> _Task details_
Below are entries. Pull out all lines containing "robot".

─── Supplied data ───

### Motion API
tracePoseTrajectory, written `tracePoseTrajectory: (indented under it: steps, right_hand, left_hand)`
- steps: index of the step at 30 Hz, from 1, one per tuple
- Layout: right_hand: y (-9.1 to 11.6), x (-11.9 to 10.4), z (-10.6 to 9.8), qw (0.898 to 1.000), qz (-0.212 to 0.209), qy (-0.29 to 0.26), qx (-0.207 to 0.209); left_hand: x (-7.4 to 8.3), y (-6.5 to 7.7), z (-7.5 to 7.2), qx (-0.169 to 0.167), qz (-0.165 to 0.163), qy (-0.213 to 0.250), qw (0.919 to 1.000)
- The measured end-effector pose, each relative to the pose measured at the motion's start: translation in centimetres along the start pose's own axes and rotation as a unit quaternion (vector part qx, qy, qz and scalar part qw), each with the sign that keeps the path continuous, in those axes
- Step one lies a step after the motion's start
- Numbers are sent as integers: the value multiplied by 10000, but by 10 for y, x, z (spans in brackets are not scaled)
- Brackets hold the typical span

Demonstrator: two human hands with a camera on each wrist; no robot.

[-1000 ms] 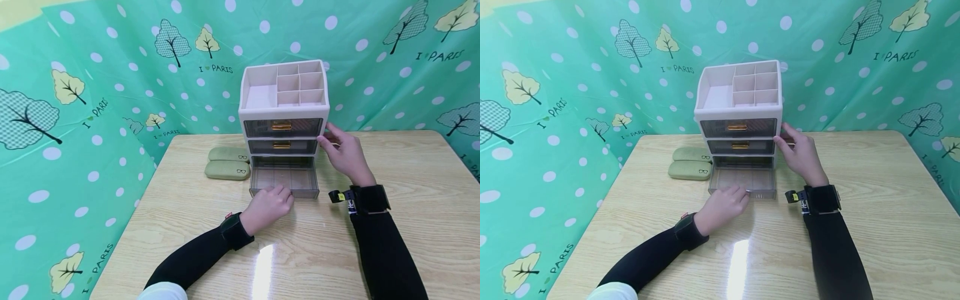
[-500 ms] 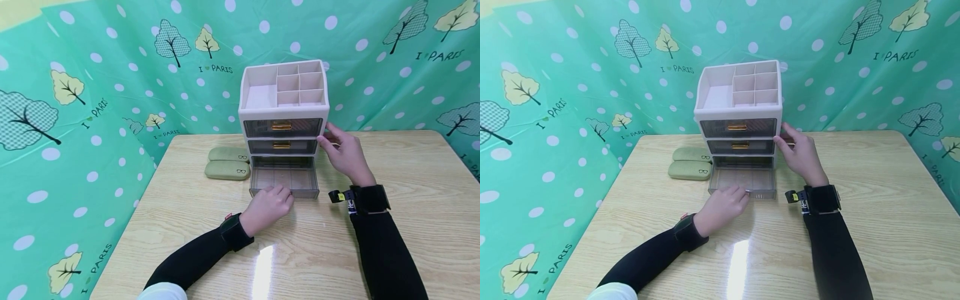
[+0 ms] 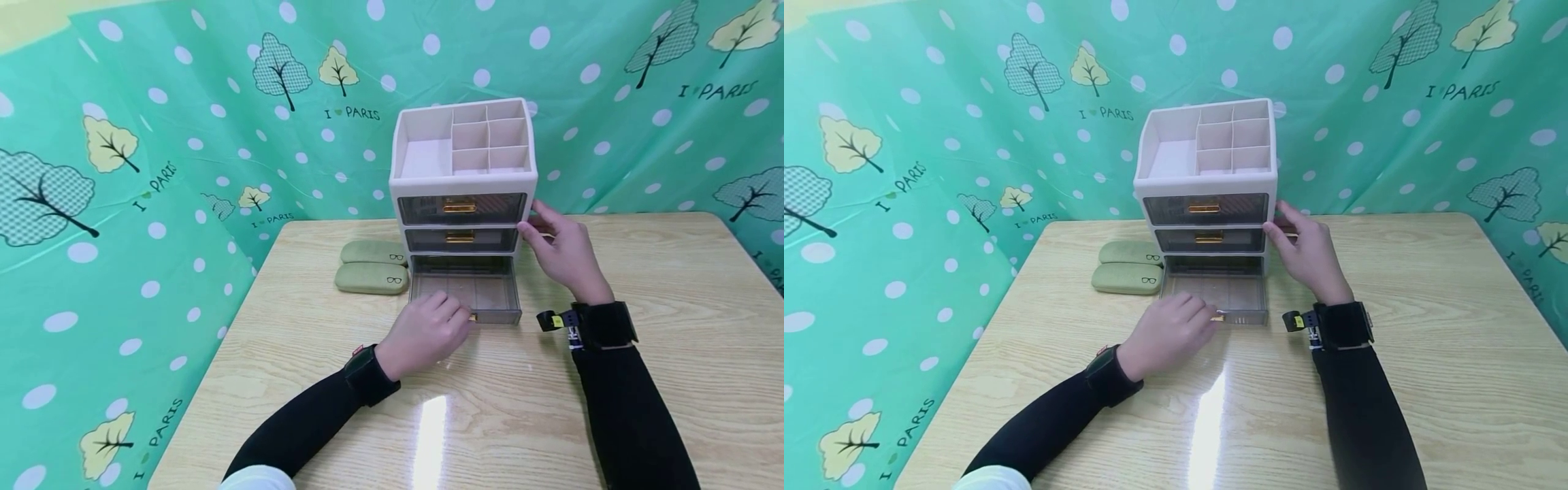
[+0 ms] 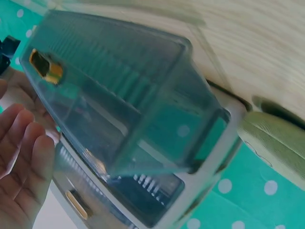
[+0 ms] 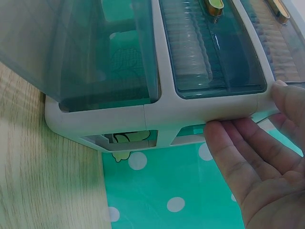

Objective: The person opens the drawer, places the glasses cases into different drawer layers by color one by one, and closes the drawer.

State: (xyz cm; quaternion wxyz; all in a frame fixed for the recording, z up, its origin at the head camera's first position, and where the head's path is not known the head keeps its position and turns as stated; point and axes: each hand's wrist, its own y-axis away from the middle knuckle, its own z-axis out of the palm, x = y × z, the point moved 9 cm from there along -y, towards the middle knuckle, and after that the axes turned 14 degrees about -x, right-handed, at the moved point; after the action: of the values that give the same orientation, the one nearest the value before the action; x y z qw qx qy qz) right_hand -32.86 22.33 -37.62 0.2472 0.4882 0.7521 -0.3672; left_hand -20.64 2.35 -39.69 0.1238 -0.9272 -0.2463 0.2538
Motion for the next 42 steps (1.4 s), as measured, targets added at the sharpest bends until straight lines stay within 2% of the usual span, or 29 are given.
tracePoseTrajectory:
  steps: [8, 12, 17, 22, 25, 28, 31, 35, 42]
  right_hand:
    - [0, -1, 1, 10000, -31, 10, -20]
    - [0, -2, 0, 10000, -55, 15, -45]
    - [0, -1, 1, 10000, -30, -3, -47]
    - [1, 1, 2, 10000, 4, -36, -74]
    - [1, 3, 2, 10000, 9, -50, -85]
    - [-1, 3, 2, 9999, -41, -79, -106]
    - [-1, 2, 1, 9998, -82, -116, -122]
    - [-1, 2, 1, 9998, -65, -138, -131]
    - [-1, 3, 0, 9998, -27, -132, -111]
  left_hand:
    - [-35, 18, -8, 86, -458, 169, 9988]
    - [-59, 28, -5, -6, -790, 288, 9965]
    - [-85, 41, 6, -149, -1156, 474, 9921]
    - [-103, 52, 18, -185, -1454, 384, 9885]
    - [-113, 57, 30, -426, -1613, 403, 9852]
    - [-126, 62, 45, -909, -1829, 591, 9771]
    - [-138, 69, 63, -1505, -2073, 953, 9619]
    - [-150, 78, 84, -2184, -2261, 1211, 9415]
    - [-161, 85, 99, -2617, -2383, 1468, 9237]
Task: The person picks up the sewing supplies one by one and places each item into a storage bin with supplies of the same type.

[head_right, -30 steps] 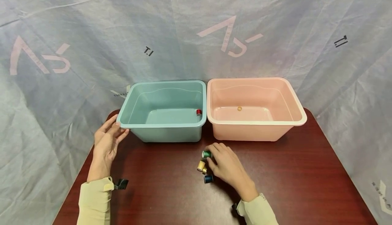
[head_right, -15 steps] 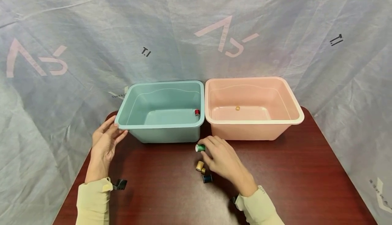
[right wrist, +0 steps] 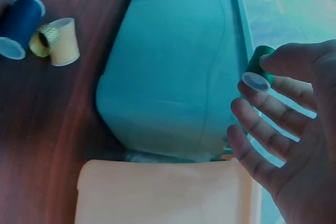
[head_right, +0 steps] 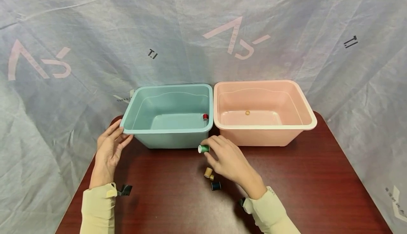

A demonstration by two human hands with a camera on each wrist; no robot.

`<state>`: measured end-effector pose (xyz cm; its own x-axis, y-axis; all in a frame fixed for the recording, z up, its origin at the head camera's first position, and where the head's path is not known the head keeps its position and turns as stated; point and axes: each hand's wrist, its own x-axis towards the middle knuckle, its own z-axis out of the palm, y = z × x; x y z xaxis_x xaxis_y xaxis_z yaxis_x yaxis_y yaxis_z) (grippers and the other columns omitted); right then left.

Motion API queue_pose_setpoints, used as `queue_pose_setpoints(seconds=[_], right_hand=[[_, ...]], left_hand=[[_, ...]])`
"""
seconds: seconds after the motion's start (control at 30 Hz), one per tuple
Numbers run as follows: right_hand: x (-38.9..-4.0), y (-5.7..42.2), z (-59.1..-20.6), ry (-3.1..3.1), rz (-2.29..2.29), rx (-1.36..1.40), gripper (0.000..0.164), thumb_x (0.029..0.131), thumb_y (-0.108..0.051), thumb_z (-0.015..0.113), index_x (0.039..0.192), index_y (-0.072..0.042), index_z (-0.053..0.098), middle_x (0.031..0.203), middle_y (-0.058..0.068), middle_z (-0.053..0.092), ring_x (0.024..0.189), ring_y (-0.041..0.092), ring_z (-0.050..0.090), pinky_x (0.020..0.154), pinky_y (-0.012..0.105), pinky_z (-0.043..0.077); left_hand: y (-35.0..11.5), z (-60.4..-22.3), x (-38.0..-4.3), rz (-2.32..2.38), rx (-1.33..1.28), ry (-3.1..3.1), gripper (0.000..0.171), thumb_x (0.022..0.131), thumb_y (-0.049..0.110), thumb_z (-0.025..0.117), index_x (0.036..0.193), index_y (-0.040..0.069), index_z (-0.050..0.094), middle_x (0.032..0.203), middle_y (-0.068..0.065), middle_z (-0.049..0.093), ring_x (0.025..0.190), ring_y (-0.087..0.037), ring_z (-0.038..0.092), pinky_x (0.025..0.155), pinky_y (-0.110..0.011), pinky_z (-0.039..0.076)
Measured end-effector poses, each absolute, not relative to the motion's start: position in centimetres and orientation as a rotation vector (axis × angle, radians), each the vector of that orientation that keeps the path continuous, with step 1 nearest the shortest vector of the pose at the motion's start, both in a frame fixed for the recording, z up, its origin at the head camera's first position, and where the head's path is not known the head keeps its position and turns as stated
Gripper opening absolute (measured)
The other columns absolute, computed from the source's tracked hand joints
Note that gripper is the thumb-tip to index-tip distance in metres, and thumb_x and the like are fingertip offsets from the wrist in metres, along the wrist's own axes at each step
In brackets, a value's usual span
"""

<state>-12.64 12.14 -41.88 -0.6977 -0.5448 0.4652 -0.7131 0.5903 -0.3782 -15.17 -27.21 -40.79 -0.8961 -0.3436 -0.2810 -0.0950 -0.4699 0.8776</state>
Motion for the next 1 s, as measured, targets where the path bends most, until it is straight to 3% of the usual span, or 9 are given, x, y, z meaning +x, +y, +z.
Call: queue_pose_setpoints(seconds=[0.23,0.9,1.0], right_hand=[[-12.9,11.7,-40.6,-2.496,0.791,1.029,0.025,0.096,-0.015,0.074,0.12,-0.017,0.069,0.112,-0.006,0.068,0.105,0.013,0.065,0.093,0.035,0.057],[-14.9,11.2,-37.0,-2.465,0.791,1.017,0.028,0.097,-0.016,0.072,0.125,-0.014,0.069,0.12,-0.001,0.071,0.113,0.018,0.066,0.098,0.039,0.057],[-15.4,11.1,-36.4,-2.445,0.794,1.023,0.028,0.097,-0.015,0.072,0.125,-0.012,0.069,0.121,0.0,0.071,0.108,0.02,0.067,0.093,0.037,0.056]], left_hand=[[-27.0,-41.0,-15.3,-2.479,0.654,-1.497,0.051,0.101,0.002,0.067,0.15,0.011,0.056,0.099,0.0,0.062,0.073,-0.011,0.061,0.076,-0.029,0.065],[-26.7,-41.6,-15.5,-2.415,0.636,-1.491,0.046,0.102,0.004,0.066,0.147,0.01,0.058,0.107,-0.002,0.061,0.071,-0.01,0.064,0.074,-0.026,0.065],[-26.6,-41.7,-15.5,-2.414,0.618,-1.504,0.049,0.102,0.005,0.066,0.15,0.009,0.056,0.109,-0.002,0.061,0.072,-0.01,0.065,0.075,-0.025,0.065]])
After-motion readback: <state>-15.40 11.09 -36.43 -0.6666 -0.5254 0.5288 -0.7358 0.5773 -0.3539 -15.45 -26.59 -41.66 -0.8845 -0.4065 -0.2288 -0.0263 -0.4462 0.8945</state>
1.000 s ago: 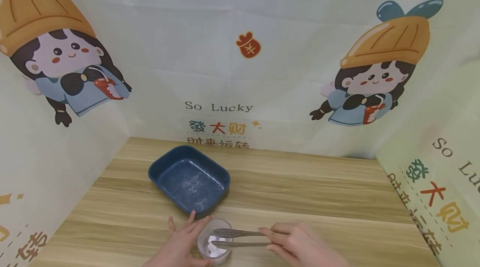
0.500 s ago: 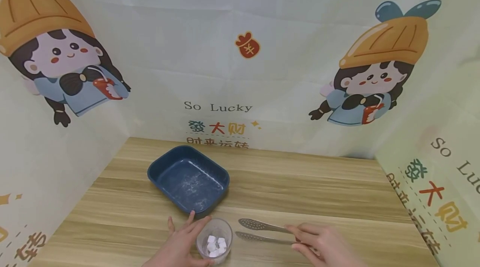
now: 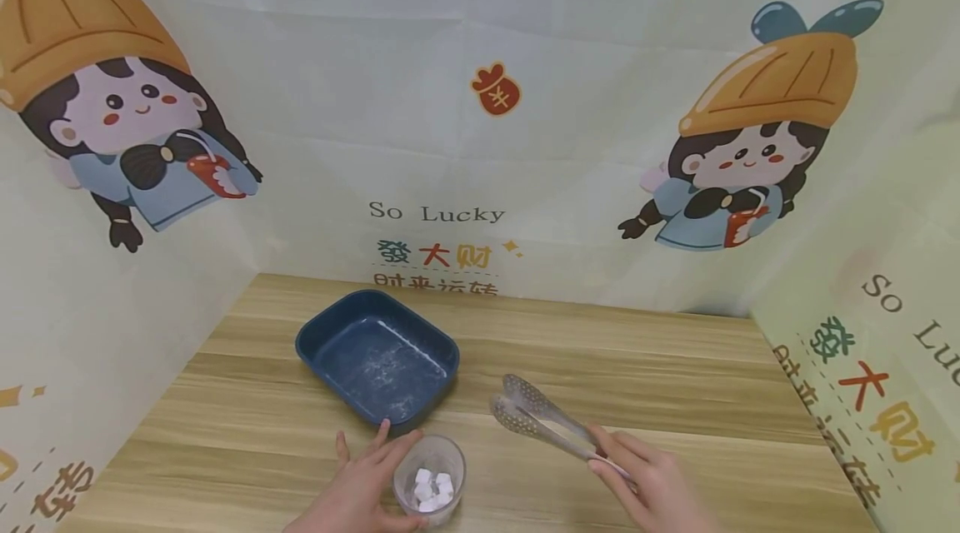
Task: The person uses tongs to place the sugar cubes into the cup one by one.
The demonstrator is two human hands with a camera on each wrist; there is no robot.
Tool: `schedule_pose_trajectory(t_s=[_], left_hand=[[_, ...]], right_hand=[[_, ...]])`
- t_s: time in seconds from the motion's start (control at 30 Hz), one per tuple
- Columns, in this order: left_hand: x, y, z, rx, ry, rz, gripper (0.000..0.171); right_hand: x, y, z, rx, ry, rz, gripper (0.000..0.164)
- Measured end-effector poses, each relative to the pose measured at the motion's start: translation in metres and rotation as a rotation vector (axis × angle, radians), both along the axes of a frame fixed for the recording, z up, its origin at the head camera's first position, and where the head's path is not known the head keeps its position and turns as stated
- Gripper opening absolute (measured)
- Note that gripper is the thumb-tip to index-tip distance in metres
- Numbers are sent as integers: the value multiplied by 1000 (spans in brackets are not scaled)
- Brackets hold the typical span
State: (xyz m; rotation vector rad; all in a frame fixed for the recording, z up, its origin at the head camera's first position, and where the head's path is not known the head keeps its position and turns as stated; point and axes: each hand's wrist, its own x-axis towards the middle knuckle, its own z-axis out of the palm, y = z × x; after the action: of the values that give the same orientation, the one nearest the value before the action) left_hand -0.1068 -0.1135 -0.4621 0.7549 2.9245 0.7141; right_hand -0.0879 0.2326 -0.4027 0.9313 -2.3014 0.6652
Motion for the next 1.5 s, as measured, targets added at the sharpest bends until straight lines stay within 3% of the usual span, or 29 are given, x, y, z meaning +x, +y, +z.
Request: schedule_pose_trajectory(t_s=[0.23, 0.5, 0.73, 0.83, 1.0, 1.5], left_hand=[[0, 1, 2, -3, -10, 2, 92], [0, 1, 1, -8, 5, 3, 91], [0, 1, 1, -10, 6, 0, 92], [0, 1, 1, -10, 5, -1, 92], [0, 1, -1, -9, 13, 3, 92], [-1, 1, -1, -10, 25, 7, 92]], right_hand=[[-9, -18, -8, 11, 31, -113, 38], [-30, -26, -14, 30, -77, -85, 34], [-53, -32, -27, 121, -40, -63, 32], [-60, -36, -31, 148, -67, -44, 32], [-67, -44, -32, 218, -166, -39, 33], [-82, -53, -42, 321, -221, -30, 35]])
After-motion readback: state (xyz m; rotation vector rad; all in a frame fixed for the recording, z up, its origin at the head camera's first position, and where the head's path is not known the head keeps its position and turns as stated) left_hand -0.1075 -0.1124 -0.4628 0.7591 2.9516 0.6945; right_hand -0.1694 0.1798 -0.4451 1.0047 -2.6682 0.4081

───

> _Your response_
Demonstrator: two human hands with a camera on each wrist; no robot.
A demonstration by two human hands with a camera on each wrist; no robot.
The demonstrator is two human hands with a camera on each wrist; there is no robot.

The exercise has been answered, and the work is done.